I went back to my bedroom, put on stockings, slippers, sweater, and a flannel dressing gown. When I went in the living room she had the Silex on the table, with cups and some kind of crackers she’d found. “Sugar, Jack? There doesn’t seem to be any cream.”
“Just plain.”
“Think I’ll sweeten mine.”
“At this hour, you could need it.”
“Oh, a very good hour — for our business.”
“I asked you once, what is our business?”

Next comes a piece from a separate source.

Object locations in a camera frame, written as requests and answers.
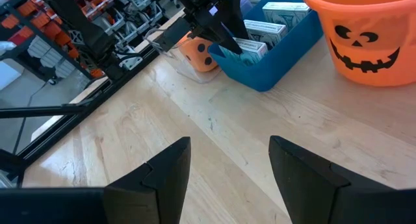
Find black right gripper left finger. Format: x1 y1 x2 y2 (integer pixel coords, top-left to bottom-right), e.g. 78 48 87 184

“Goodbye, I think. Of course I’m not sure.”
“Well — take your time.”
“Tell me about Helen.”
“... I know quite a few Helens.”
“The sister. The one you fell for.”
“When did you hear all this?”
“Just now. Tonight.”
“Margaret told you?”
“She mostly. Denny, a little. I dropped in. Sweetest little place they have. A little bungalow on Willow Avenue. One of the new ones, you know with the car port, a long portico, mission tile, and thin pillars. All in yellow and blue. Their living-room furniture was saved out from the hotel and put in storage, after the sale. Does it strike you they got fixed up awful quick? I wonder if she’s been lurking in the background some little time, without our knowing.”
“Hannah.”
“Yes, Jack.”
“I was to marry Margaret. I told you.”
“Yes, with affecting particulars.”
“I broke it off.”
“Yes, but why?”
“I didn’t love her. I woke up to the fact I was a lot more interested in a job at the hotel — or at least it had been decided by certain members of my family that I should be interested — than I was in her.”
“How fascinating!”
“Meaning what?”
“Is that a habit of yours? Being more interested in the job than the girl? It’s one way to get on in the world, and I’ve suspected for some time you know quite a lot about it. But to find out you’ve been through it before, and made your singular decision — that puts a different face on it.”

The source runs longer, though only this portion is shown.